NHL

Lundqvist pulled as Rangers fall to Blue Jackets

It’s only natural this becomes a moment of reflection, one when the Rangers are forced to stand in contrast with what was, and what might be.

Because the way they lost Thursday night at the Garden, a 4-2 defeat at the hands of the Blue Jackets, was not only to a team full of ex-Rangers, but it was also in the same vein with which they have floundered away the first 33 games of this season.

At 15-17-1, the Blueshirts have almost no discernible identity, and now that they’ve opened this season-high nine-game homestand by going 0-3-1, that lack of focus is starting to place them in a rather deep hole.

“You get in a jam, it’s tough,” Brad Richards said. “It seems like everything is going the wrong way, but you have to trust and believe that we’ll have our time.”

New coach Alain Vigneault has now had ample time to inspect his personnel in depth, and has begun to pull back on his offensive-minded approach, the same philosophy that made him so attractive as a contrasting replacement to John Tortorella.
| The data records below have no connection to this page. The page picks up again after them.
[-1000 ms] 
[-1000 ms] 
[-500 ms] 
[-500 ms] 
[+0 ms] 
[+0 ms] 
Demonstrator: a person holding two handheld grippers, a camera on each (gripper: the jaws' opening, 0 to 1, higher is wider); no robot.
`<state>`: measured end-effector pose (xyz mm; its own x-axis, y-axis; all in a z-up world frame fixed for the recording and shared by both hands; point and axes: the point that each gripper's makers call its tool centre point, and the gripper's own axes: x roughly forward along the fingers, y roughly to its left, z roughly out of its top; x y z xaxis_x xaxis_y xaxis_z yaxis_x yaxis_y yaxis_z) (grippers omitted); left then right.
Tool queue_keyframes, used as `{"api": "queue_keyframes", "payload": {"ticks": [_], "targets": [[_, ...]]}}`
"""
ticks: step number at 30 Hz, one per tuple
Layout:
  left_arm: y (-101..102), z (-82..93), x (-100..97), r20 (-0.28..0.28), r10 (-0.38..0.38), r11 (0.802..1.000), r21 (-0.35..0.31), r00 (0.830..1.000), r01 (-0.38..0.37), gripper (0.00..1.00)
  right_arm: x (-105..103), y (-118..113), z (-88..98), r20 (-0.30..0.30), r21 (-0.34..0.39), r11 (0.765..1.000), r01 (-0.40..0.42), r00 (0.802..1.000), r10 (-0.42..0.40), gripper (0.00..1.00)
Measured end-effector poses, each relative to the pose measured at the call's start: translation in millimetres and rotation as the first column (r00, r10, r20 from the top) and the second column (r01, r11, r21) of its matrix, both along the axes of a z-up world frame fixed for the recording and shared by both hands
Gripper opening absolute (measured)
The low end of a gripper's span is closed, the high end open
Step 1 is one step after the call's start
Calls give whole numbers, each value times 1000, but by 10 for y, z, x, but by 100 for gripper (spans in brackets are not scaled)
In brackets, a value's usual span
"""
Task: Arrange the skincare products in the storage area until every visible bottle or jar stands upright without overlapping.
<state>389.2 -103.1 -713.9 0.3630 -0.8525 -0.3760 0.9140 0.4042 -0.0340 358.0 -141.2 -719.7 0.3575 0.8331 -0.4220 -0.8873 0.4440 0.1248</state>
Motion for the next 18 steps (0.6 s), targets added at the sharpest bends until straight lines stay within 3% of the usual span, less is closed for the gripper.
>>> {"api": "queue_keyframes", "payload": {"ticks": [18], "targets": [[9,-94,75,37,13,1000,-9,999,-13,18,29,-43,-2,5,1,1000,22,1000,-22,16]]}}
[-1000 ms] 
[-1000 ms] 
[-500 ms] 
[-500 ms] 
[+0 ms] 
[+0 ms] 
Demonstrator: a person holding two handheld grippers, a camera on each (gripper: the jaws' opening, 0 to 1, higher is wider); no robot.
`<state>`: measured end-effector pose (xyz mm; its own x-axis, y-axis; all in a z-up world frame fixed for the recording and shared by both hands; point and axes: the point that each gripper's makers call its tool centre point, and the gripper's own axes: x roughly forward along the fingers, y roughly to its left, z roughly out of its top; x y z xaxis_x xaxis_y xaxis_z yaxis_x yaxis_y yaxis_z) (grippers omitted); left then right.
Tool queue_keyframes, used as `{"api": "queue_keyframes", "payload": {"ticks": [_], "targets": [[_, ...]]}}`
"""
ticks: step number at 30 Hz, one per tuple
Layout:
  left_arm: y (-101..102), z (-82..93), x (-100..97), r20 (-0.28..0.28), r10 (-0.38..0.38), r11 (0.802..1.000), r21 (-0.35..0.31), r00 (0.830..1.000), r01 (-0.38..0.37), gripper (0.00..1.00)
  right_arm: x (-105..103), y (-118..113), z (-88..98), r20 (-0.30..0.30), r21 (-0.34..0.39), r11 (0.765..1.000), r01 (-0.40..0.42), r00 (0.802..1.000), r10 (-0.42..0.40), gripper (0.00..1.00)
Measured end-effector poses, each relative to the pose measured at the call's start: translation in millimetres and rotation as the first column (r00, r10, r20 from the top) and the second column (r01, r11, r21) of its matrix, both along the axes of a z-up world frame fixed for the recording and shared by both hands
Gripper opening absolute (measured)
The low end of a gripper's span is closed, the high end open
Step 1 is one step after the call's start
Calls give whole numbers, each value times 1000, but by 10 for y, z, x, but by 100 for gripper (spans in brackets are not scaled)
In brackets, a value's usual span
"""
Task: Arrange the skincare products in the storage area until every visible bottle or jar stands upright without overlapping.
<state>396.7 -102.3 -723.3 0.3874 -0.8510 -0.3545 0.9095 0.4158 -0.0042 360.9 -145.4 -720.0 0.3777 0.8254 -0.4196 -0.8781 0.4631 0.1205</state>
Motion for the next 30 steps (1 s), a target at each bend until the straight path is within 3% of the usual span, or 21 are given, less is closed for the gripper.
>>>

Yet now with the emphasis on being sound defensively first and creating offense off of that — gee, where have you heard that one before? — it sure seems as if the problem is his team’s ability to heed the message.

“We tried to have a good start, but we got a little too excited in jumping up and trying to create some odd-man rushes,” said defenseman Dan Girardi, whose team was down 3-0 within the opening 11:10. “We’re trying to do the right thing, but the way things are going right now, we have to be smart in our decisions.”

Smart translates into sitting back more, something that wasn’t supposed to happen under Vigneault, nor with the supposed firepower up front with the likes of Rick Nash and — wait, who else was supposed to lead this goal-scoring powerhouse?

Because that was what the Rangers were missing from the team that two years ago went to the Eastern Conference finals, right? That is why general manager Glen Sather traded away Brandon Dubinsky and Artem Anisimov — among other assets — to Columbus for Nash two summers ago, so they finally had that elite talent to put them over the edge? And that is why he fired Tortorella and hired Vigneault in June, no?

“We just have to find that happy medium between being too anxious to get something going,” Girardi said. “Be smart and things will come.”

Smart was out of the building and somewhere far away in the first period, when the Blue Jackets (14-15-3) had Matt Calvert, Anisimov and David Savard all score to rub the Rangers’ faces in almost every mistake they made. It also caused Vigneault to insert backup goalie Cam Talbot into the game and yank franchise netminder Henrik Lundqvist, his fifth start in a row coming as a glaring reminder he is currently more average than at any time in his illustrious seven-year career.

“It’s tough to explain,” Vigneault said about the start of the game, his team now 1-15-0 when the other team scores first. “When you have a challenge generating some offense and when you aren’t scoring any goals, that’s why you have a record like that.”

The Rangers are at least not a team that quits, and they pushed back with a goal at the end of the first period from Dominic Moore, his first of the season, and then another by Girardi, his second, with 11:07 gone by in the third to cut the lead to 3-2.

But with 1:32 remaining, Ryan Johansen beat Talbot on an easy shot from the perimeter, and that sealed it.

“Being home for nine in a row, that was a chance for us to really propel ourselves up in the standings,” said Girardi, his team now sixth in the putrid Metro division. “We have to figure out how to salvage the rest of the homestand.”